9 – tell

veröffentlicht am 16. juni 2012 von anna rider

noch sind trauer und wut viel zu gross, um wirklich schreiben zu können. eine woche ist vergangen seit der unendlich traurigen beerdigung von nora. die medien haben sich nach viel empörung, schuldzuweisungen und rücktrittsforderungen wieder anderen themen zugewandt. für uns aber ist nora keine ‘story’ und keine ‘tragödie’, sondern eine für immer verlorene freundin, unschuldiges opfer einer sinnlosen überreaktion auf eine wohl ebenso sinnlose provokation.

sinnlosigkeit ist aber wahrscheinlich bezeichnend für den zustand nicht nur unserer armee, sondern unseres ganzen landes. nicht nur, dass der einzige feind, den unser militär bis jetzt gefunden hat, das eigene volk ist, und alle todesopfer, welche diese ‘schlacht’ bisher gefordert hat, unter ebendieser bevölkerung zu finden sind. sondern auch, dass unsere nation, nachdem sie all ihre mythen entweder zu tode ironisiert oder aber aus hilflosigkeit bis zur unkenntlichkeit missbraucht hat, zu immer durchsichtigeren versionen ihrer selbst wird.

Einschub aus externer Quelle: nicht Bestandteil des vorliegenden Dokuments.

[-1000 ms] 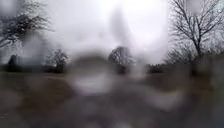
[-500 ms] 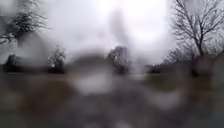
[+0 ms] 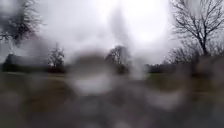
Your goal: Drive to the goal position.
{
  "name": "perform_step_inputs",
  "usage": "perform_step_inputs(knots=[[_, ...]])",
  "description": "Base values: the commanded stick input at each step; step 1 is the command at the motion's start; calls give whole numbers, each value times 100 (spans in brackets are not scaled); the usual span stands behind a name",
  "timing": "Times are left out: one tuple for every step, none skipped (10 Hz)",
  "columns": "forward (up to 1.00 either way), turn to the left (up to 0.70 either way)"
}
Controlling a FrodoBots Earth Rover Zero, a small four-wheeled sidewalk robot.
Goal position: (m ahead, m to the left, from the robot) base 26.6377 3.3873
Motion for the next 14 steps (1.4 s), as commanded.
perform_step_inputs(knots=[[85, 0], [85, 0], [85, 0], [85, 0], [85, 0], [85, 0], [85, 0], [85, 0], [85, 0], [85, 0], [85, 0], [85, 0], [85, 0], [85, 0]])
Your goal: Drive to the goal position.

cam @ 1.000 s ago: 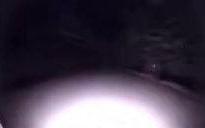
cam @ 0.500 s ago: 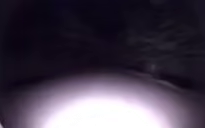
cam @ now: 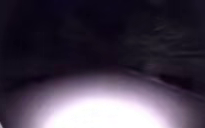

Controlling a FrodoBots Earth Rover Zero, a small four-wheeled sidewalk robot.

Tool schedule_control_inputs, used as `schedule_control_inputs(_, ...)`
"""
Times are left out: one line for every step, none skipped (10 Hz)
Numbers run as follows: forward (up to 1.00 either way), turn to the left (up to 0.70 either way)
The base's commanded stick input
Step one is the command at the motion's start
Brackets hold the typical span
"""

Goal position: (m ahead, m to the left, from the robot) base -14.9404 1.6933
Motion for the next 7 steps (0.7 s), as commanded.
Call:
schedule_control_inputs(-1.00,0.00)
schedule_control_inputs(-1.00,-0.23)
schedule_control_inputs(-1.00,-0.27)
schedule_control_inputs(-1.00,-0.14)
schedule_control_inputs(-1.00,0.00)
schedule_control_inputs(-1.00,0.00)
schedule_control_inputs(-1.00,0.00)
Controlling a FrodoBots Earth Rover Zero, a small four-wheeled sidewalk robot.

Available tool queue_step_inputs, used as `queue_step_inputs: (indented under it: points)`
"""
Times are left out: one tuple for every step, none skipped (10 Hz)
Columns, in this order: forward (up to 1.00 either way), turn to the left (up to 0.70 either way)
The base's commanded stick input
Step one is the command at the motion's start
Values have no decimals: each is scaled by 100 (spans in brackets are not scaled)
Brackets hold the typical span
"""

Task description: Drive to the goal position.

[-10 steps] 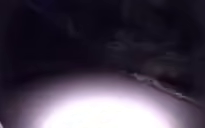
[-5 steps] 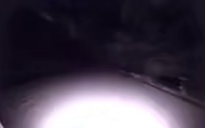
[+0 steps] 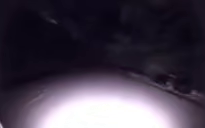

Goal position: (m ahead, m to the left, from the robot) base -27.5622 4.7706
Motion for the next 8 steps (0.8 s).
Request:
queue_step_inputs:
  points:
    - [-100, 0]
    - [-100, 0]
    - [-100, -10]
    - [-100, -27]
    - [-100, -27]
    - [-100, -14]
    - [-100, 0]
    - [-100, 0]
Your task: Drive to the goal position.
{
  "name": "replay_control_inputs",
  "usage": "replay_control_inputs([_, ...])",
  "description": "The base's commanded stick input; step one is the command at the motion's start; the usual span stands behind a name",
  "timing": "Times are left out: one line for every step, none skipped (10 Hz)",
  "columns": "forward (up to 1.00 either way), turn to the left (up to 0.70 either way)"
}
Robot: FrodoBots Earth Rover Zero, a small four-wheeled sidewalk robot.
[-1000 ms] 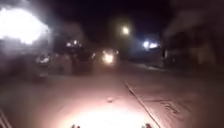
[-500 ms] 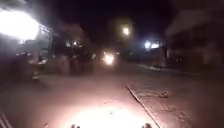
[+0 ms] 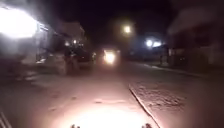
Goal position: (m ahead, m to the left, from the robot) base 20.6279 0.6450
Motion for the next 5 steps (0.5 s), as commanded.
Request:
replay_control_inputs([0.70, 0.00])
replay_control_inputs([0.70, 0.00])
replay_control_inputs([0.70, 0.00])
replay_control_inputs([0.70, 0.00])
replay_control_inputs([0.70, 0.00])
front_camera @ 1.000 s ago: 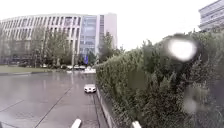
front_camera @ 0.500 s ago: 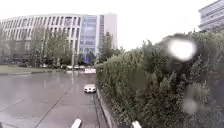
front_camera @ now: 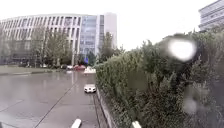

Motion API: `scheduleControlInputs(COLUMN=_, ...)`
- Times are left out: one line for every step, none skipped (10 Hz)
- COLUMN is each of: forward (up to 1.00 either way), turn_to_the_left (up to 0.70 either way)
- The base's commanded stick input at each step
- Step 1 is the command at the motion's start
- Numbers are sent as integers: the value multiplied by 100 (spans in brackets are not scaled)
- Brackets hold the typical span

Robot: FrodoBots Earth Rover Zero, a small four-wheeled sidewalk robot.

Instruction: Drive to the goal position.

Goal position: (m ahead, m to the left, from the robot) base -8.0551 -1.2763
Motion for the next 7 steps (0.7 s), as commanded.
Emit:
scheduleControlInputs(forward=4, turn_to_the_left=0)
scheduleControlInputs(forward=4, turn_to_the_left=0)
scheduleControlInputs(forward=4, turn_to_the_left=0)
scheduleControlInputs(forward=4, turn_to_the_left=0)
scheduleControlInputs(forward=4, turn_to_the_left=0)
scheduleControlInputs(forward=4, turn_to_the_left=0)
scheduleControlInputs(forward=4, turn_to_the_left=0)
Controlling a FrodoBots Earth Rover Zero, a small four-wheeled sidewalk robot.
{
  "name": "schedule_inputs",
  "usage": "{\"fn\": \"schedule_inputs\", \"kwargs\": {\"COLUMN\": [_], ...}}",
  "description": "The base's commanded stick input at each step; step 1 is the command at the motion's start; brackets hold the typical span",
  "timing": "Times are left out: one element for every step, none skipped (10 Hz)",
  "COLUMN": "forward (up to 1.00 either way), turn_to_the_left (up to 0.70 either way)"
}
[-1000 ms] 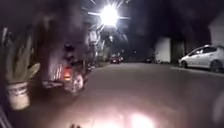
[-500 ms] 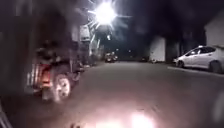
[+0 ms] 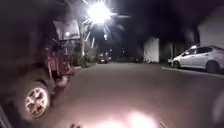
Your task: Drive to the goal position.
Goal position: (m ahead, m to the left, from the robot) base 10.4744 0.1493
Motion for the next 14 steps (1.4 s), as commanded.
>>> {"fn": "schedule_inputs", "kwargs": {"forward": [1.00, 1.00, 1.00, 1.00, 1.00, 1.00, 1.00, 1.00, 1.00, 1.00, 1.00, 1.00, 1.00, 1.00], "turn_to_the_left": [0.00, 0.00, 0.00, 0.00, 0.00, 0.00, 0.00, 0.00, 0.00, 0.00, 0.00, 0.00, 0.00, 0.00]}}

ist es ein zufall, dass das land, an deren mythologischem beginn ein tyrannenmord durch einen gezielten schuss steht, heute, am ende seiner strahlkraft, mit zufälligen, ungerichteten panischen schüssen auf sein eigenes volk reagiert? oder hat tells apfelschuss in wahrheit sein ziel verfehlt und jetzt - wenn längst kein fremder vogt, eines zweiten schusses würdig, mehr da steht – hat dieser schuss so viel später nun sein eigenes kind getötet?